• _What the task asks_: All lines from the one including "object at (309, 336): (1.46, 0.10, 0.80);" to the bottom of the entries below should be repeated exactly, both ends kept.
+ + + +
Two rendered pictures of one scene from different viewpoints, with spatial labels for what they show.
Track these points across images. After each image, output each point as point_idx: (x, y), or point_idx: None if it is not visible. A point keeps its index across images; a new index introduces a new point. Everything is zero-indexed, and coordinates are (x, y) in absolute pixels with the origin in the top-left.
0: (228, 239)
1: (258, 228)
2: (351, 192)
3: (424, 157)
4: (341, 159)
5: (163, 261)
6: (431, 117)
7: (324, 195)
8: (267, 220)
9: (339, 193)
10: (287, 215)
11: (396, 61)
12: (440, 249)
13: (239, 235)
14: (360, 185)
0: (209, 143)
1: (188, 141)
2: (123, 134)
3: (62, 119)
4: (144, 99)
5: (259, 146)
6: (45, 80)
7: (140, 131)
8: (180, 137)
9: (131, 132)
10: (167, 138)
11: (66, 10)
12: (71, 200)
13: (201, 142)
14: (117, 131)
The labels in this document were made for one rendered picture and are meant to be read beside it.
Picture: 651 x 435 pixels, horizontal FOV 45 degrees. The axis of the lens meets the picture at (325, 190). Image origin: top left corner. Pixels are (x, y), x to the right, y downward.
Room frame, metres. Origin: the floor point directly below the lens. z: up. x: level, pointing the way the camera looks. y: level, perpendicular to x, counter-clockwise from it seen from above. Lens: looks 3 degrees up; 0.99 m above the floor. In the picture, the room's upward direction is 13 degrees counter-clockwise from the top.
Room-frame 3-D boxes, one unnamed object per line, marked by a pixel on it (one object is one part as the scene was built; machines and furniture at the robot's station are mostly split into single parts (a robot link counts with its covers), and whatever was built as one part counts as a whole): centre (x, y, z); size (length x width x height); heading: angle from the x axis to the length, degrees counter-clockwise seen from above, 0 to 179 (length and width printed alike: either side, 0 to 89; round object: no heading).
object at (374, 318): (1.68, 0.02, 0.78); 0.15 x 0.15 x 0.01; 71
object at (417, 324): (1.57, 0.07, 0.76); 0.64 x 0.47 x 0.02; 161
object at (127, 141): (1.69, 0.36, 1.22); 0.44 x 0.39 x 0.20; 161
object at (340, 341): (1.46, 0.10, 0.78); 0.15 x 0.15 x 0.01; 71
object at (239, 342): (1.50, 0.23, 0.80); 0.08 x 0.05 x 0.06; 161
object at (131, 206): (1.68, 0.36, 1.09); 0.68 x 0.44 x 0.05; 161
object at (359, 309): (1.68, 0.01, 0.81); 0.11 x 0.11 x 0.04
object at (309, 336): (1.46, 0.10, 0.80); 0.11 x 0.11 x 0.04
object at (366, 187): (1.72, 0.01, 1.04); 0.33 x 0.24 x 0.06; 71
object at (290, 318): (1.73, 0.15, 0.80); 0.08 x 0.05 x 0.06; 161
+ + + +
• _Exercise answer_:
object at (309, 336): (1.46, 0.10, 0.80); 0.11 x 0.11 x 0.04
object at (366, 187): (1.72, 0.01, 1.04); 0.33 x 0.24 x 0.06; 71
object at (290, 318): (1.73, 0.15, 0.80); 0.08 x 0.05 x 0.06; 161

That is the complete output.